Estranho quando se fala em privacidade e, ao mesmo tempo, se escancara a vida com a maior sem cerimônia. O que vem a ser hoje a intimidade? Será que ainda está em alta o “direito a estar só”? A se acreditar na tendência de se comunicar tudo a todos, de forma instantânea e contínua, concluir-se-á que ele já esteve em alta. Hoje está em queda acelerada.

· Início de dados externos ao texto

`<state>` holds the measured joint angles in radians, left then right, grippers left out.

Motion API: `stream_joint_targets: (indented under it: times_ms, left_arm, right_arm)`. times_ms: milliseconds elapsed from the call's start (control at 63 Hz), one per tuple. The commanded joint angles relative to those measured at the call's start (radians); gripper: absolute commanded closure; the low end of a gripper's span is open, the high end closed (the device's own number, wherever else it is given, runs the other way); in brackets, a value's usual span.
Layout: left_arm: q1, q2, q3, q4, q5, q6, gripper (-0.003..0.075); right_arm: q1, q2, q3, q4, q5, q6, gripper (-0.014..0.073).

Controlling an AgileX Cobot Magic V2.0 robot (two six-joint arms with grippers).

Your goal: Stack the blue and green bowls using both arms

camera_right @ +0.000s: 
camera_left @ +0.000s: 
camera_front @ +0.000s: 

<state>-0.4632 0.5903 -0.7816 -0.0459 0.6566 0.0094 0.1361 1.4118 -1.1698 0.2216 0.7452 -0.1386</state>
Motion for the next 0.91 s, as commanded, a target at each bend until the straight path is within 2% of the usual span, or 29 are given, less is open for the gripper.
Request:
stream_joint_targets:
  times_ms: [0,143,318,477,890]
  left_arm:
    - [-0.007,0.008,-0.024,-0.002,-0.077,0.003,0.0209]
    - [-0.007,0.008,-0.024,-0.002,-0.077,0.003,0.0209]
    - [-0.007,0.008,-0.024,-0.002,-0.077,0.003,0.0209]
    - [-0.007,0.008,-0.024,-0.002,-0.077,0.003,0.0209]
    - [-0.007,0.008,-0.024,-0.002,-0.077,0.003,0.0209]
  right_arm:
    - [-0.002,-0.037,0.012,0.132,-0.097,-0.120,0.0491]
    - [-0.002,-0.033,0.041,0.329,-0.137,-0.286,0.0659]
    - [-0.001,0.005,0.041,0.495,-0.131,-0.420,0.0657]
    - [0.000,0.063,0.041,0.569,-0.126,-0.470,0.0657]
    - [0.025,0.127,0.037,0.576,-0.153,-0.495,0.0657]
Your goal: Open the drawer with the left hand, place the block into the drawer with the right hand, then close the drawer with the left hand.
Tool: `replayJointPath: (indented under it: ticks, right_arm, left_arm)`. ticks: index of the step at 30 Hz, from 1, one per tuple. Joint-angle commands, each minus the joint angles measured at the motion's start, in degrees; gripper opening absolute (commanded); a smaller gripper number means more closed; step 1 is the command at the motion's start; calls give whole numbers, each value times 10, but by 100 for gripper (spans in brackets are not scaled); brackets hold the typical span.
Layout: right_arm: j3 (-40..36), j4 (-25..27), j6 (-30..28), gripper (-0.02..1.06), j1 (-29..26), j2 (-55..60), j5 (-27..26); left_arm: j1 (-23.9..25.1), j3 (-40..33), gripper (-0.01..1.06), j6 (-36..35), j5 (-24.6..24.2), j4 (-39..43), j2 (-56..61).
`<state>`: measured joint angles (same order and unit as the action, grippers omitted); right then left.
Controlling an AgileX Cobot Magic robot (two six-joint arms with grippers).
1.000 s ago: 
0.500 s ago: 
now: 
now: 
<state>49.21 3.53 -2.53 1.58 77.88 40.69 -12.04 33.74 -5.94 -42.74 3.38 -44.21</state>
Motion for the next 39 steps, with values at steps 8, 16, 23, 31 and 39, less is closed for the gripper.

É aquilo que Luli Radfahrer, jornalista da FSP, chama de “registro do desempenho”, algo que hoje faz parte da identidade pessoal. A tecnologia produziu aparelhos móveis com sensores de calor, proximidade, movimento e geolocalização, que funcionam, simultaneamente, como agentes de motivação e coletores de informação. Se houver conexão a esses instrumentos, os smartphones registrarão peso, medida, batimento cardíaco, mudança de humor, efeito de medicação, nível de atividade física, consumo de água, café ou de calorias em geral.
Seria uma forma patológica de narcisismo partilhar tudo isso nas redes sociais? Para Luli atingimos um novo estágio para a interação social. “Depois da digitalização das cartas por e-mail, das conversas por SMS e mensagens instantâneas, dos pontos de vista por Pinterest e Instagram, dos históricos pessoais e preferências pelo Facebook e dos estados de espírito pelo twitter, parece ter chegado a vez da atividade física, que de coletiva foi individualizada”.
Ingressamos, e isso é irreversível, num ambiente cada vez mais cibernético e social. As fronteiras entre o físico e o digital, entre o pessoal e o coletivo, estão cada vez mais fluidas, difusas, imperceptíveis até. Se nos acostumamos com o manejo de contas e extratos de banco para a movimentação financeira, nos acostumaremos também à consulta dos infográficos produzidos pelo acompanhamento de nossa performance em vários níveis.
Isso permitirá uma avaliação permanente e sistemática do próprio corpo, o que nos conduzirá a maior autoconhecimento, reflexão e aprendizado. Como conclui Luli Radfahrer, “Mais do que vitrine exibicionista ou casa sem cortinas, eles podem servir como um grande espelho que, ao refletir ações, ajude a redefinir identidades”. Isso precisa estar na consciência da comunidade jurídica ao insistir em indenização por dano moral em virtude de pretensa invasão de privacidade. Após o escancaramento dos dados, o que resta a esconder?